Career Outlook and Wage Potential – Chief Sustainability Officer
A possible career option for business graduates could be a chief sustainability officer – these executive officers are the highest-level employee who oversees the corporate strategies in place to achieve sustainability objectives. The Government of Canada does not report on this specific position, but positions are available at a variety of workplaces according to EcoCanada; this is including local, regional and national governments, corporations, utility companies, and natural resource extraction companies. Often CSO employees work both in the office and in the field, monitoring initiatives in practice at work sites or leading public relations interviews, and preparing for both in the office as mentioned by EcoCanada. Finally, for chief sustainability officers in Canada, the average hourly wage is $48.78 per hour according to Neuvoo.

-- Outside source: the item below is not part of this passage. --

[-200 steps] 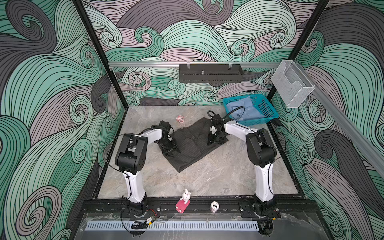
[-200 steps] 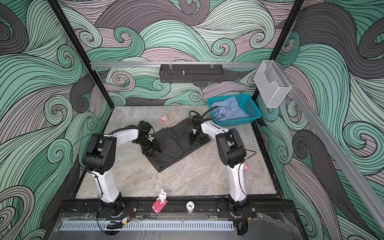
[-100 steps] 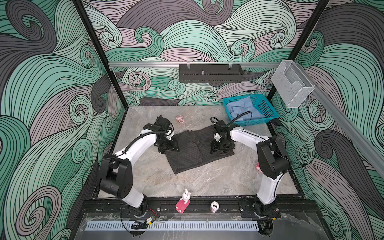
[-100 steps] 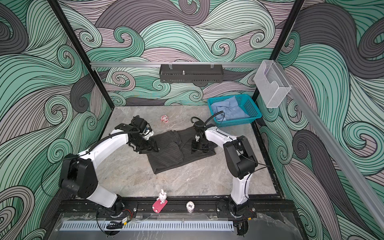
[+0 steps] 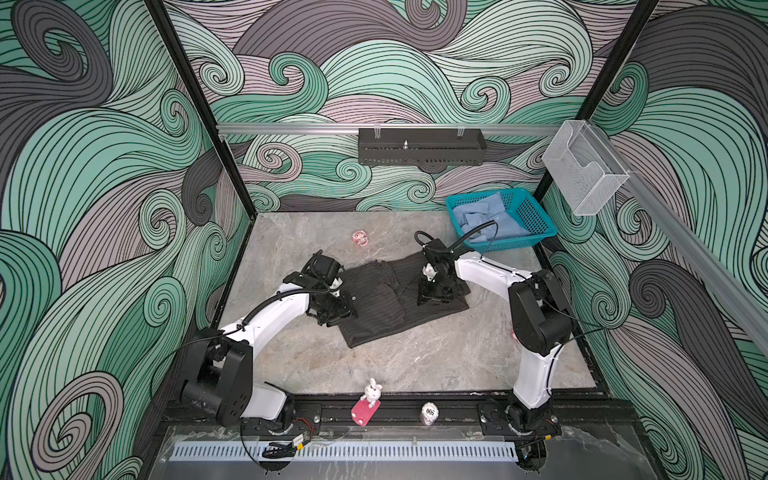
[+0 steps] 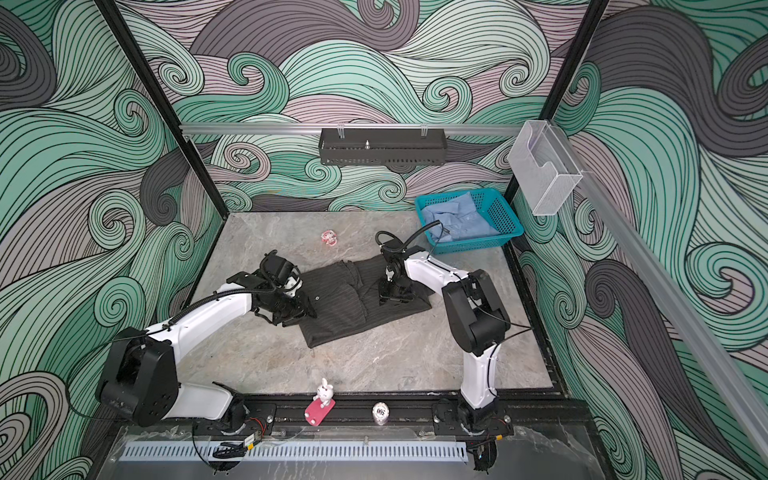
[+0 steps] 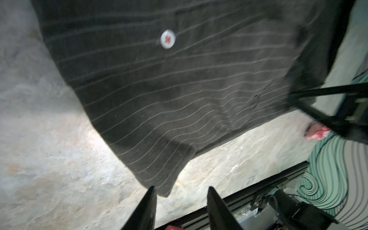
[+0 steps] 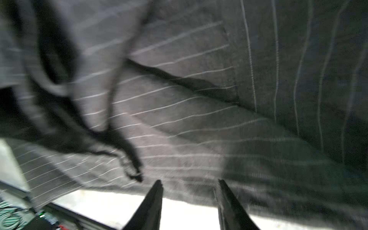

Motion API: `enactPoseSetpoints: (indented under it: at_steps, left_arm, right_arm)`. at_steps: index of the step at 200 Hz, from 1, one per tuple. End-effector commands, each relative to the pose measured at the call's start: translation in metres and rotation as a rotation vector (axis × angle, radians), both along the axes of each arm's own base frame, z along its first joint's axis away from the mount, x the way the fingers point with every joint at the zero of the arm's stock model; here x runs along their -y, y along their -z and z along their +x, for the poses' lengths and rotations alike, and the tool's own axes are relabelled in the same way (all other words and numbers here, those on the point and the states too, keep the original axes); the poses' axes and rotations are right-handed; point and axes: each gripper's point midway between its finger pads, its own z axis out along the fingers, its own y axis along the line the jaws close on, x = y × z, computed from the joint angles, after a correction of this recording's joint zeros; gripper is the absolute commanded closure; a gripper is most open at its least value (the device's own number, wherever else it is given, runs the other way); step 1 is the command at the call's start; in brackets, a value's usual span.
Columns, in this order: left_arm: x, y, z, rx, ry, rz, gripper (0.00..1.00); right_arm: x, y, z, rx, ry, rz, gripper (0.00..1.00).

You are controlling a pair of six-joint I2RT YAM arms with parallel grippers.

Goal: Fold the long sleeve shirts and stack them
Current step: 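Smooth the folded shirt flat with both grippers pressing its sides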

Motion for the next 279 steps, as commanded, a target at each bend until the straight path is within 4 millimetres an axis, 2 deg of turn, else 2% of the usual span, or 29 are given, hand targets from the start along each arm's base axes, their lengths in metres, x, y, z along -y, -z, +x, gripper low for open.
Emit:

International Student Highlights – The Kitimat Clean Case Study
New international MBA students in their course Essentials of Business and Leadership were exposed right away to real-world case studies affecting Canadian stakeholders such as industry, government and First Nations. In the 2017 version of the course, students began by studying the Kitimat Clean project – a refinery for bitumen near the City of Kitimat in British Columbia. Many of the international graduate students learned of new considerations key to Canadian industry projects.
For many of the international graduate students, they learned a lot about sustainability and the local First Nations in the area near Kitimat. These were elements the students had not considered before, with much of their focus being on demand marketing when considering new projects. Further, many of the MBA international students were exposed to long term vs short term thinking; long term thinking for project consideration is a widely held First Nations value – considering the impacts to future generations is important and necessary.
UVIC’s business faculty is a leading Canadian business school with programs at the undergraduate and graduate levels for business students. It also combines experiential learning opportunities with traditional course-work, this includes co-op, case studies, and international exchanges as well!